I have a blog entry on the subject, and the links at the bottom of this blog entry are chock full of lawyer speak on the subject.

http://mbyerly.blogspot.com/2009/04/first-sale-doctrine-and-ebooks.html

Waltshiel

"The publishers send out books that require no ink, no paper, no printing presses, no typesetters, no warehouses, no cartons, no trucking or shipping, no shelf-stocking, no returns or write-offs...I’m still paying about $8 to $10 for a book?"

When publishers bypass e-book designers (e-typesetters) they too often add to the proliferation of typos and lousy formatting rampant in e-books today. With a text-only novel a "quick-and-dirty p-to-e conversion" might work OK, although those annoying typos and sometimes puzzling formatting almost always crop up in the results. It takes time, planning, and -- yes -- design considerations to make the e-book a comparably pleasant reading experience to that of a p-book.

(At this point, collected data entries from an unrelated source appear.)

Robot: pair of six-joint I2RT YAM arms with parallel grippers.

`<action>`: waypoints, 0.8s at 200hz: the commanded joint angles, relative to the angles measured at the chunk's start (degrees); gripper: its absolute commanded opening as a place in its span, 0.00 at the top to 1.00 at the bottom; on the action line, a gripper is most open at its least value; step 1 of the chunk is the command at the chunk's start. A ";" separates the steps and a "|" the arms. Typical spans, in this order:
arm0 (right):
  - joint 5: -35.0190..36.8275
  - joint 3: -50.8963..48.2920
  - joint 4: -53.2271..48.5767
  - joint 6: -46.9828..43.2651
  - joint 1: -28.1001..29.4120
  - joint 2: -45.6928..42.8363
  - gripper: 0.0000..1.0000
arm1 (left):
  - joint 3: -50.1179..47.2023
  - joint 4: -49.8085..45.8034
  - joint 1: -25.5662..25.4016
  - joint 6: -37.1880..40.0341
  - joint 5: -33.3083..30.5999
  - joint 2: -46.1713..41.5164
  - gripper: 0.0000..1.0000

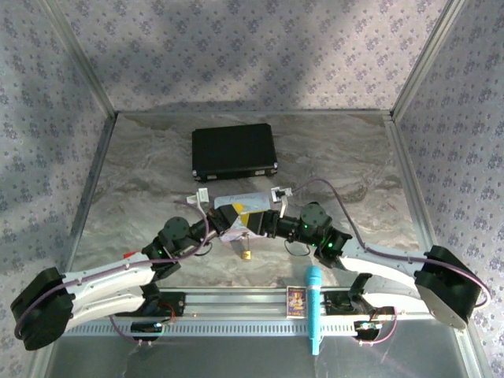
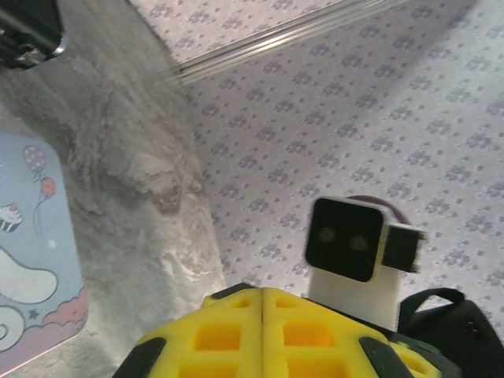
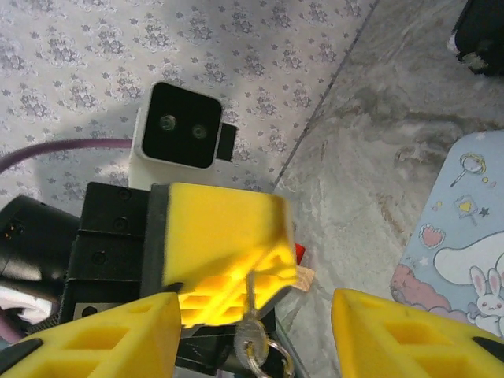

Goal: Unlock the padlock with the key

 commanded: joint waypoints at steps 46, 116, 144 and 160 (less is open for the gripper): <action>-2.19 -0.93 8.42 4.08 0.59 2.17 0.69 | -0.37 3.43 0.09 2.64 -2.78 -5.35 1.00; -3.55 -0.28 13.57 5.69 1.07 5.34 0.84 | -0.80 5.24 0.10 1.90 -2.74 -4.39 1.00; -2.86 -1.08 14.54 6.14 1.02 5.39 0.97 | -0.89 3.85 0.09 2.24 -3.06 -5.22 1.00; -2.65 -1.15 14.71 6.06 1.00 5.48 1.00 | -0.90 3.82 0.10 1.73 -2.62 -4.88 1.00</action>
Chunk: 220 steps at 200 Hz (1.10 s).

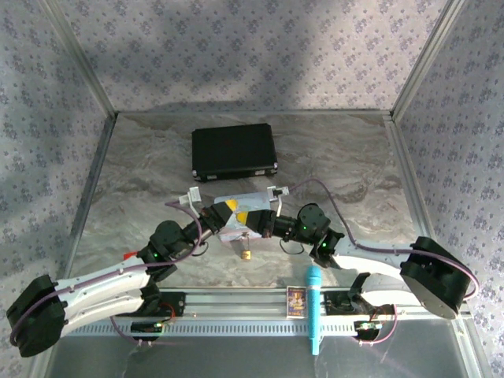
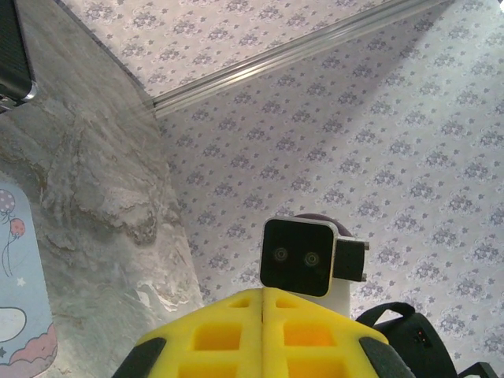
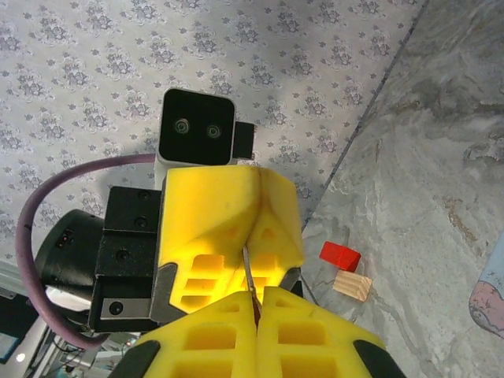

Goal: Unlock the padlock with the key

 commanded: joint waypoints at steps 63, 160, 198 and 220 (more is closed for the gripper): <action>2.65 -1.71 -11.07 -2.19 -1.80 -4.02 1.00 | 4.88 -22.18 0.12 2.94 -3.75 -6.97 0.00; 11.85 -4.86 -48.52 -9.47 -4.52 -21.54 1.00 | 11.30 -54.59 -9.66 3.19 -6.99 0.69 0.25; 12.28 -8.90 -50.95 -8.67 -5.45 -26.95 1.00 | 8.54 -45.42 -11.48 5.33 -7.39 9.40 0.27; 12.10 -9.64 -51.54 -8.72 -5.61 -28.12 1.00 | 8.57 -38.82 -11.48 7.37 -5.93 14.82 0.27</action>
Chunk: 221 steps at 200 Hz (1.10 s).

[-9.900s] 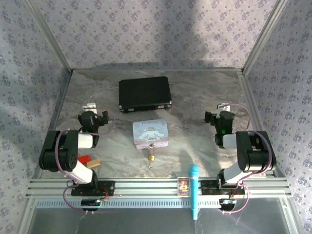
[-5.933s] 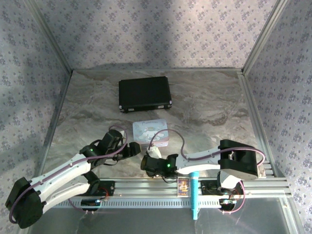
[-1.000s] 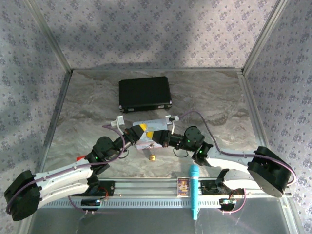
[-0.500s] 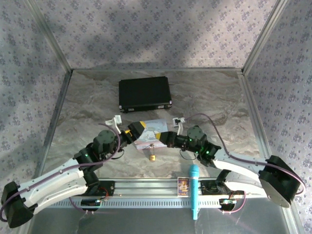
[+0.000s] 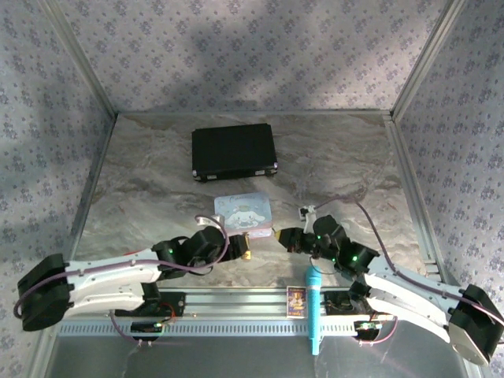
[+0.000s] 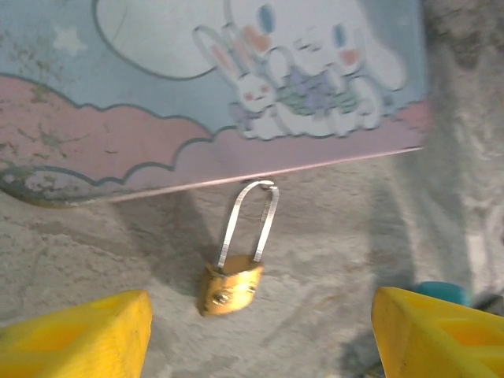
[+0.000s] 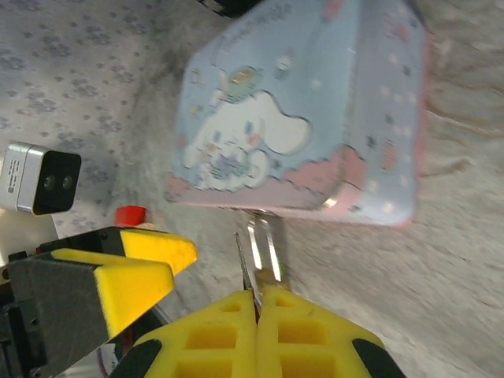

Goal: Unlock the padlock with the key

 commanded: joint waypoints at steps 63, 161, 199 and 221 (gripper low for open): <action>0.99 -1.90 -3.14 -1.02 -0.36 -1.50 1.00 | 0.73 18.10 2.82 3.55 2.25 17.24 0.35; 0.57 -2.66 -2.74 -0.79 -1.61 -1.29 1.00 | 6.30 23.34 6.79 3.68 2.43 28.95 0.64; -0.77 -2.75 -1.64 -0.60 -2.00 0.62 1.00 | 9.14 21.79 7.01 4.36 1.53 30.14 0.65; -1.20 -2.88 -0.59 -0.43 -2.25 1.86 1.00 | 10.78 22.37 7.56 5.11 1.68 31.93 0.65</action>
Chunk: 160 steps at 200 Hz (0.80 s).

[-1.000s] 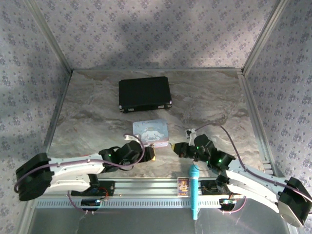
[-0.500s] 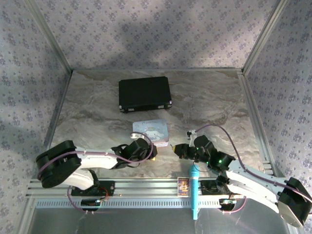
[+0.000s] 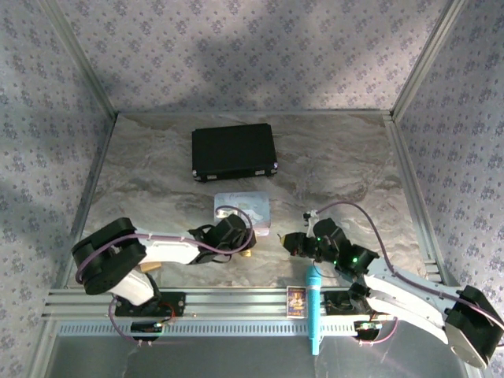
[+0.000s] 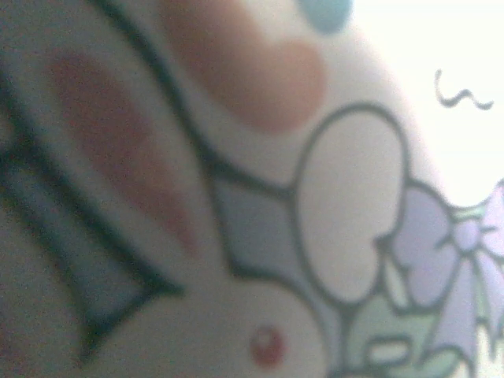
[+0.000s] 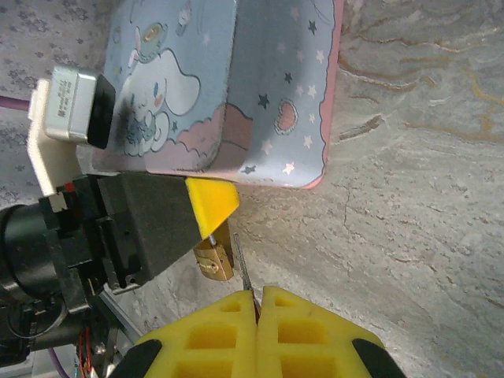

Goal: Unlock the padlock with the key

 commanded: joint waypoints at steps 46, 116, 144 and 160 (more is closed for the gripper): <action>-1.54 -0.78 1.86 0.22 -0.43 0.93 1.00 | 3.34 8.04 1.71 0.03 -0.40 5.13 0.66; -4.37 -2.21 8.23 2.99 0.86 6.94 1.00 | -1.49 7.98 -2.58 -5.43 -3.65 2.13 0.77; -7.14 -2.34 15.23 4.47 1.65 14.22 1.00 | -2.00 7.71 -3.02 -6.73 -4.94 2.62 0.81; -9.53 -2.90 22.06 6.10 1.65 18.07 1.00 | -2.03 7.73 -3.29 -7.45 -5.23 2.96 0.86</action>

Even trying to export a high-quality ePub from, say, the p-book's Adobe InDesign file rarely yields an e-book that doesn't need some fixing and tweaking.

Too many of the e-books I see (Kindle, ePub, whatever) are simply annoying to read, have a lot of errors, and are not easy to navigate through smoothly. And way too many of their publishers try to justify that rarely justifiable "magic price point" of $9.99.

In fact, an e-book version should be priced NO HIGHER THAN the price of a comparable mass market paperback, even if some bells and whistles have been added.